BEREKETLİ ÜRÜN
Muzaffer İzgü
Otobüste yan yana gidiyoruz. Giysisinden köylü olduğu belli. uyudu, uyandı, pofladı sigara üstüne sigara yaktı. Bana sundu, konuşmaya başladık.
-Eh, dedim, ekim dikim nasıl bakalım?
-Sorma, dedi, heç sorma gardaşım, gırtlağa kadar borç içindeyiz.

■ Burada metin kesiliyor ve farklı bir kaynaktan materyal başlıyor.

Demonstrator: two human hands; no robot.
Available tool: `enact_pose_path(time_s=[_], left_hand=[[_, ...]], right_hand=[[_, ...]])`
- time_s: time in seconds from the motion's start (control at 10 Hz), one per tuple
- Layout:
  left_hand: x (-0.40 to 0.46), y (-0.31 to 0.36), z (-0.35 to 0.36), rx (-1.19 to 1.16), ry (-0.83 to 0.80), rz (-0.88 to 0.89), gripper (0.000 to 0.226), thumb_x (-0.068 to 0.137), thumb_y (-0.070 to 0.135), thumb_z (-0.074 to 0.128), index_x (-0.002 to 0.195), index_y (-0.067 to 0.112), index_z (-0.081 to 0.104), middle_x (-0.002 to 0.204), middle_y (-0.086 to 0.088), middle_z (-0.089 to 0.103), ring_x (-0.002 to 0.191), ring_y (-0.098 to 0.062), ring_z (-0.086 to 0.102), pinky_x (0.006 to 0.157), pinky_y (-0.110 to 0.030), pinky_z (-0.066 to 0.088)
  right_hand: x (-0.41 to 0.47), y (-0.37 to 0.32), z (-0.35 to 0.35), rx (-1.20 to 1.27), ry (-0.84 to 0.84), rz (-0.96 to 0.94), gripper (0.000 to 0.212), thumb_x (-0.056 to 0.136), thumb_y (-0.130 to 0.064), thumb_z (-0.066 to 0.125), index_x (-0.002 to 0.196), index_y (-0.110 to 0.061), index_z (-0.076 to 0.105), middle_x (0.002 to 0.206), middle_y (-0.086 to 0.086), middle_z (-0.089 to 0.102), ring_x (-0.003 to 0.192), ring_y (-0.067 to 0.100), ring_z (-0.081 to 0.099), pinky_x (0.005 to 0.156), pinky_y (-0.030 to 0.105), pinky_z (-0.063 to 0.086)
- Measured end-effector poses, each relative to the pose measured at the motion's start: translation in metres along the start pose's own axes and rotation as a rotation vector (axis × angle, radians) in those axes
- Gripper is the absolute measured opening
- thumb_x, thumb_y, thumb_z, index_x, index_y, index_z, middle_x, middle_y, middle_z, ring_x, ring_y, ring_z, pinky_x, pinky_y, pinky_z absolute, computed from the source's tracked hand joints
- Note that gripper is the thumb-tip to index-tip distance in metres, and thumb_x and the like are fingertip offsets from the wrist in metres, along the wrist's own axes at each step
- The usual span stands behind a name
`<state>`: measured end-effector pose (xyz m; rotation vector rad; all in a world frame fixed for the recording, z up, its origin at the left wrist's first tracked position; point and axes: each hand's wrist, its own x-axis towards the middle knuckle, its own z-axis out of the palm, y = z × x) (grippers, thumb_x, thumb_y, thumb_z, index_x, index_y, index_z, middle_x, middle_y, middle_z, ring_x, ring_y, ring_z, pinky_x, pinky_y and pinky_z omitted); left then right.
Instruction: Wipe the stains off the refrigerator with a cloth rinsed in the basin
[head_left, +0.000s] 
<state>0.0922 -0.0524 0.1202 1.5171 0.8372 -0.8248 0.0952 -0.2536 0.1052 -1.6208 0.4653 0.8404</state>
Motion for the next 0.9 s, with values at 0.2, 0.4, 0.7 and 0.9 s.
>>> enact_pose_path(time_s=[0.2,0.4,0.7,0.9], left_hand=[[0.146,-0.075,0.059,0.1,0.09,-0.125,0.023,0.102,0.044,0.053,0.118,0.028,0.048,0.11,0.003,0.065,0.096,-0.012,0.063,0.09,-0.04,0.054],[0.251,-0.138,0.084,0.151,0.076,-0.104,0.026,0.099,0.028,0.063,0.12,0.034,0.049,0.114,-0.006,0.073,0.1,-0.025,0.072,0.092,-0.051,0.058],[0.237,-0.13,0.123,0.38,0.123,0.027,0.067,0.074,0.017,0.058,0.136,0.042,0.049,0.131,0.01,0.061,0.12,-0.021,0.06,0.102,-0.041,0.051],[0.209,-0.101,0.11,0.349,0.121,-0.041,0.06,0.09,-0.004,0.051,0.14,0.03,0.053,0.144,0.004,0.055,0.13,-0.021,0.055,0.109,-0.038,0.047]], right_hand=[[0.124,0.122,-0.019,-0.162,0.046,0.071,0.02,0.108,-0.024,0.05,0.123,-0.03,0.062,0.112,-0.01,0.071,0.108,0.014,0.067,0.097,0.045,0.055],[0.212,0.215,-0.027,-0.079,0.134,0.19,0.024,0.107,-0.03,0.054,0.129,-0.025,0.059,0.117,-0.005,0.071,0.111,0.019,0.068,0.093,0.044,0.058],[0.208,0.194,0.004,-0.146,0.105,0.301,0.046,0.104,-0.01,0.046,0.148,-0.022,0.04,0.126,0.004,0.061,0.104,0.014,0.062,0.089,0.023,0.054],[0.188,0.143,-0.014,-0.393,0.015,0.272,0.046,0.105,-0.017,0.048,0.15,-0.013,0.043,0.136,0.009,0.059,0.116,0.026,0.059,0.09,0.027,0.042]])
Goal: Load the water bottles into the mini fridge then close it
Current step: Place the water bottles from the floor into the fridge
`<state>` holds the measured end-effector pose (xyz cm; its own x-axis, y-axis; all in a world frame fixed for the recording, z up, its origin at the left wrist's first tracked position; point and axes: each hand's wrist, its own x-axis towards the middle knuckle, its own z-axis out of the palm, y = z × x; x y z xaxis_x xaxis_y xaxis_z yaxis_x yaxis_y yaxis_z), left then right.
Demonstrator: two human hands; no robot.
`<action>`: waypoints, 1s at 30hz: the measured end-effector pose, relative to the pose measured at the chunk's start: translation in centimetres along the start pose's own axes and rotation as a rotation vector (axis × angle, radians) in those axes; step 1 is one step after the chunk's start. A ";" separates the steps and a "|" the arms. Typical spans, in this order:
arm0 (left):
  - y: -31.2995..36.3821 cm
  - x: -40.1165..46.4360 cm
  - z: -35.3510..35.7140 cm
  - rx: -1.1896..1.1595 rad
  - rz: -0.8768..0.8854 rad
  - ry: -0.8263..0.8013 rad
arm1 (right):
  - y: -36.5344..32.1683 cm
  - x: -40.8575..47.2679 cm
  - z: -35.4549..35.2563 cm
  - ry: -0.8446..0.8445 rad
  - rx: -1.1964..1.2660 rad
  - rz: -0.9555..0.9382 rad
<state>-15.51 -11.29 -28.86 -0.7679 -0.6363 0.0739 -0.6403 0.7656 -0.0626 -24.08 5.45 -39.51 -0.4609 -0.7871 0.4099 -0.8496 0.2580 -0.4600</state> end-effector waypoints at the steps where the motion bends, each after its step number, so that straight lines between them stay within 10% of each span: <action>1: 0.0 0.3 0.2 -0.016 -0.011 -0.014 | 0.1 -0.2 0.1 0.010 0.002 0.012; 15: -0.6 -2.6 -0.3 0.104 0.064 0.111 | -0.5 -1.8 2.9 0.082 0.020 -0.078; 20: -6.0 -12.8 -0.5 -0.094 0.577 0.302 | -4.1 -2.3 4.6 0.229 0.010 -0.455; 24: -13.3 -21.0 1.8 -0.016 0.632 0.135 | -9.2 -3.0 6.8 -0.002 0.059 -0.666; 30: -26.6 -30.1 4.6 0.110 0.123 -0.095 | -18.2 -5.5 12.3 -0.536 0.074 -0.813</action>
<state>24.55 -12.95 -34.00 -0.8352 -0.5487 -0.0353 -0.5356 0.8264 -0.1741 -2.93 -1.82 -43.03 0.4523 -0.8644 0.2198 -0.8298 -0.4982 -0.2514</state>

-Ne ekiyorsunuz? diye sordum.
-N’olacak, buğday, dedi.
-Buğday ürünü bu yıl iyiyimiş, dedim.
-Ah gardaşım, ah, eyi olsa n’olacak, kötü olsa ne olacak, borç ahacık şurda. Bilmezsiniz başımıza gelenleri, belli ki şehir yerindensin. Anlayabilmen için dur sana baştan anlatayım. Güzel gardaşım, civan gardaşım, derlerki köylü milleti heç bir yeniliği istemez, hep dutucudur, hep geri kafalıdır derler. Şimdi sen dinle de bak, dutucu olmayacan da ne yapacan? ne bi yenilik geliyorsa, köylünün başına bin türlü haltlar geliyor. Söylemesi sevap, getirdiler gardaşım buğdayı, dediler ki, ha bakın, bu yeni buğdaydır ha, bir ek kırk al ha, harmanı yığ, evi, depoyu doldur ha, goynuna binler kat ha… Köyde bir ben direnirim, bi istemeyen benim, ama evlatlar ah o evlatlar yok mu, iki güne bir gelirler:
“Babaa, Garabacakların Mısdolar da ekeceklermiş.”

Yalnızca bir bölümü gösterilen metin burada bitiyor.